(MATERIAL FOR THIS TASK)

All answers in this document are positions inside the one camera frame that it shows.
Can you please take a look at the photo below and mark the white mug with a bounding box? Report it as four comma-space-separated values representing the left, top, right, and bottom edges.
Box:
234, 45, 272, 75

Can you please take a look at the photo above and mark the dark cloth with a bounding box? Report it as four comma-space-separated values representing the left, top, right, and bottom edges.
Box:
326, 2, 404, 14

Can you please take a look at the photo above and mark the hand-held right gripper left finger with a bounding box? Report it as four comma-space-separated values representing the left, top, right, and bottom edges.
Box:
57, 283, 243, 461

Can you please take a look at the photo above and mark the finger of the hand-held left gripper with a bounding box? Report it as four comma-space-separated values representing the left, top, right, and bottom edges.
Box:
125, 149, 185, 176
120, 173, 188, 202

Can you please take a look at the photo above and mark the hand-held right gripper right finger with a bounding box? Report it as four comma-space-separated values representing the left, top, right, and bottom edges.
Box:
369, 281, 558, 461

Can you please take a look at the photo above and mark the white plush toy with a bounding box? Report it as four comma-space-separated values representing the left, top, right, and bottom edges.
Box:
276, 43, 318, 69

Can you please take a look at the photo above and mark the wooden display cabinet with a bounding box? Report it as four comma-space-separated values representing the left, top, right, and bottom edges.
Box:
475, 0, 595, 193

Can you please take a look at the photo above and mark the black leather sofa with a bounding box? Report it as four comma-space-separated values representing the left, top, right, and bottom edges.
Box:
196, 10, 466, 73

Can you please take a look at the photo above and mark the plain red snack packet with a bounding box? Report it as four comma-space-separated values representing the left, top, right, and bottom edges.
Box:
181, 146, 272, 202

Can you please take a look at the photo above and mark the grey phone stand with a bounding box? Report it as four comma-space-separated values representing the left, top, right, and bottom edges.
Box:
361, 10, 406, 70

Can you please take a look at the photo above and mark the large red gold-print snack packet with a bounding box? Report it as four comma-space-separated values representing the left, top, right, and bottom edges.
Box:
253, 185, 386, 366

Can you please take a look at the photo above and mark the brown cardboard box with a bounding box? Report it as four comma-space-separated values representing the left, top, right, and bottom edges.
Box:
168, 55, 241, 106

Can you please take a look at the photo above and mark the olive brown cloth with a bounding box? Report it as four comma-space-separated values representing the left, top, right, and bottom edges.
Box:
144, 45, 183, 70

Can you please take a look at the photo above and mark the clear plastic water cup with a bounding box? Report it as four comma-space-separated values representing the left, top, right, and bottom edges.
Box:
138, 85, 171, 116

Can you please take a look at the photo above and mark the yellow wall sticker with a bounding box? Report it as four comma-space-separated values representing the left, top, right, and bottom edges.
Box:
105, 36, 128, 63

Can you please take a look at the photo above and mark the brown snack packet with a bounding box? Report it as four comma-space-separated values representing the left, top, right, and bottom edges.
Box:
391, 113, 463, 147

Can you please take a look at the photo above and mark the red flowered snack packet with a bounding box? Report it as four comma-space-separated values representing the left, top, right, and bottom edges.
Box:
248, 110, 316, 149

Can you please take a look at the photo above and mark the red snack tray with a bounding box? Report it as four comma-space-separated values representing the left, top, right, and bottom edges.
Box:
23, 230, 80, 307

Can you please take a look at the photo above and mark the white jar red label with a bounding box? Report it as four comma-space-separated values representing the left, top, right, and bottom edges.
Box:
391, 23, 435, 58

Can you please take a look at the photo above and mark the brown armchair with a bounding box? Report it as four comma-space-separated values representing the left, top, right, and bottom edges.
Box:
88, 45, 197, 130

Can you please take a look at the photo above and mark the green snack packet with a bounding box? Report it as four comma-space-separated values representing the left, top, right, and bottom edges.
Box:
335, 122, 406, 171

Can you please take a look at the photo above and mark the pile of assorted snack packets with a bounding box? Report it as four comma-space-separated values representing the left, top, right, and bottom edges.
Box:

(End MATERIAL FOR THIS TASK)

■ REQUIRED ACTION ■
Could you find every line in the records above that has the string "white" and copy it?

■ RESPONSE TO THE TASK ■
Can you please take a look at the photo below and mark the white mug with a bounding box? Report it as four comma-space-separated values representing the left, top, right, and bottom edges.
Can you please take a look at the photo above and mark the white plush toy with a bounding box? Report it as four comma-space-separated values representing the left, top, right, and bottom edges.
Can you please take a look at the photo above and mark the white jar red label with a bounding box? Report it as four comma-space-separated values representing the left, top, right, and bottom edges.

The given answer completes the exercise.